Data provided START

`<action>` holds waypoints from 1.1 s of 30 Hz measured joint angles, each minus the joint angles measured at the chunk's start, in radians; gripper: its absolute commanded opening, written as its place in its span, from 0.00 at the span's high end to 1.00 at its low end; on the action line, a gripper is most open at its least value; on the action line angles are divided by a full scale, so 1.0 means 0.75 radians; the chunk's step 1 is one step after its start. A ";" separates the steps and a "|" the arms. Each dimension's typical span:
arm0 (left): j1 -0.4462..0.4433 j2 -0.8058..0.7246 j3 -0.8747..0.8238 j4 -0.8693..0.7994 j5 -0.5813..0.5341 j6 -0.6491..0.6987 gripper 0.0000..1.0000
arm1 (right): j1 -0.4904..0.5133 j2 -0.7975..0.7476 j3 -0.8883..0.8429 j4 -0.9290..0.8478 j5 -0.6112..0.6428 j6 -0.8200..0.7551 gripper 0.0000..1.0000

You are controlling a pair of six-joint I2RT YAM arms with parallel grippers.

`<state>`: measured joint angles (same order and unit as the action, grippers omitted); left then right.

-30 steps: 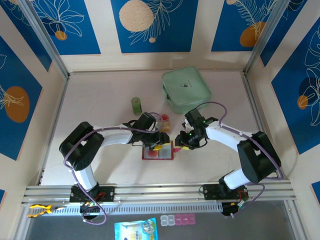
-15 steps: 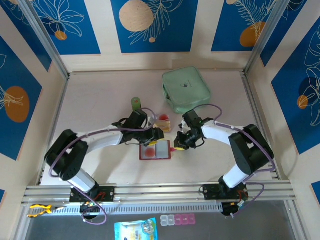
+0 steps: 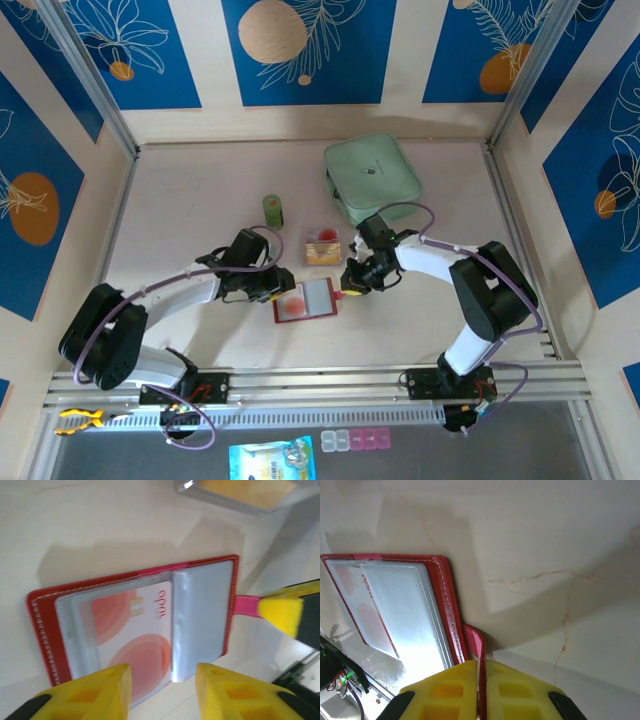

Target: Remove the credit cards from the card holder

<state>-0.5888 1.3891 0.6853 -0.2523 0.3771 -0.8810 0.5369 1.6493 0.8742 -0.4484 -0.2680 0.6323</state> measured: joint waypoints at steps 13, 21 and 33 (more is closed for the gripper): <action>0.006 0.113 -0.013 -0.025 -0.027 0.096 0.90 | 0.026 -0.041 0.002 -0.093 0.079 0.002 0.82; 0.006 0.155 -0.009 -0.001 -0.016 0.117 0.93 | 0.084 -0.097 0.082 -0.170 0.170 0.008 0.76; 0.007 0.161 -0.009 0.015 -0.010 0.126 0.93 | 0.220 -0.041 0.240 -0.096 0.103 0.077 0.75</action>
<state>-0.5835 1.5101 0.6785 -0.2413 0.3695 -0.7864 0.7017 1.6188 1.0538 -0.5205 -0.1905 0.6903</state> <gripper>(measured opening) 0.073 0.247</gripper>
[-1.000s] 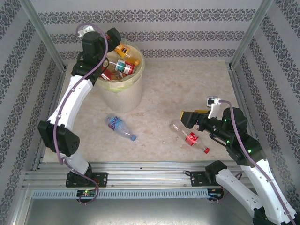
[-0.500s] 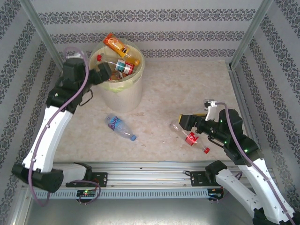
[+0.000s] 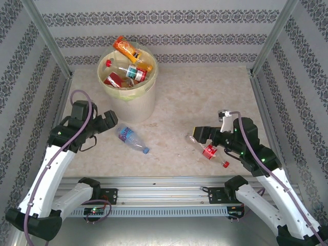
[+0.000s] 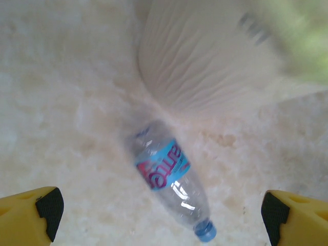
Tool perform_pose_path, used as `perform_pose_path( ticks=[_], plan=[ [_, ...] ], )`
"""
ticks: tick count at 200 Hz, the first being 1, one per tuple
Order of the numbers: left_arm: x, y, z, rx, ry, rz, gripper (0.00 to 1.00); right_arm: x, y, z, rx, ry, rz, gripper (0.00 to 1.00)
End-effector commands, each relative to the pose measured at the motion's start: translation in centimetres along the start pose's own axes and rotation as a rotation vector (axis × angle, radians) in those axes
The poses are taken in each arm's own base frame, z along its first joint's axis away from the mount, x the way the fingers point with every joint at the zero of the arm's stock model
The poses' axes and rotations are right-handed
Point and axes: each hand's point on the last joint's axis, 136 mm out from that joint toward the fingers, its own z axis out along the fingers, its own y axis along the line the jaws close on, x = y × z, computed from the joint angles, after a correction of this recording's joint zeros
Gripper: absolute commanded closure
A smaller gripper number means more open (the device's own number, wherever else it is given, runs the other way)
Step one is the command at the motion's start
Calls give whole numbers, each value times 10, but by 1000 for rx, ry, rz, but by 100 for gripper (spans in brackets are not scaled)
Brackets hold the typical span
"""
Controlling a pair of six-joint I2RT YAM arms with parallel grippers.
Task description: Put the plastic bottles in the bin
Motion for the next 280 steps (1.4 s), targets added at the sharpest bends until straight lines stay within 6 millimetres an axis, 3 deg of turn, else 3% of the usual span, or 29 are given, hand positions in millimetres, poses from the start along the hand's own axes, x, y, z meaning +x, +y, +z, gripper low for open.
perform_pose_path(
  ticks=[1,50,171,280],
  plan=[
    [23,1,11,36,55,-92,0,8,-3,5,-2,21,16,2],
    [52,19,49,1,108,-181,0,15,-6,10,1,36,24,2],
    [85,-2,125,137,220,-375,0,23,-6,22,-9,63,24,2],
    [95,-11,153,164,276,-398,2,24,-5,23,-6,69,18,2]
  ],
)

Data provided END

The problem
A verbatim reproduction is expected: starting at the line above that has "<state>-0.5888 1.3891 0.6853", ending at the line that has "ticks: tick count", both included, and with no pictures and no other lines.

Exercise output
<state>-0.5888 1.3891 0.6853 -0.2523 0.3771 -0.8810 0.5369 1.6493 0.8742 -0.4484 -0.2680 0.6323</state> measured: joint waypoints at steps 13, 21 and 33 (more is closed for the gripper): <action>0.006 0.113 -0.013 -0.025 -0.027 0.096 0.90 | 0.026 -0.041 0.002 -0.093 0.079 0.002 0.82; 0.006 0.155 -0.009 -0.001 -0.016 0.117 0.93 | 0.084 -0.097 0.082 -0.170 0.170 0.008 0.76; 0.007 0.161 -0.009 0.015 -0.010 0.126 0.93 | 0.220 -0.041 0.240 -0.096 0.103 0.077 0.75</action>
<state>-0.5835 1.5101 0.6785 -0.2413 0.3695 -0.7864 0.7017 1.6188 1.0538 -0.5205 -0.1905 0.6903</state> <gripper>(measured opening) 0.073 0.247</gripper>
[-1.000s] 
[-0.500s] 
[+0.000s] 
[+0.000s] 
Tool perform_pose_path, used as `perform_pose_path( ticks=[_], plan=[ [_, ...] ], )`
"""
ticks: tick count at 200 Hz, the first being 1, one per tuple

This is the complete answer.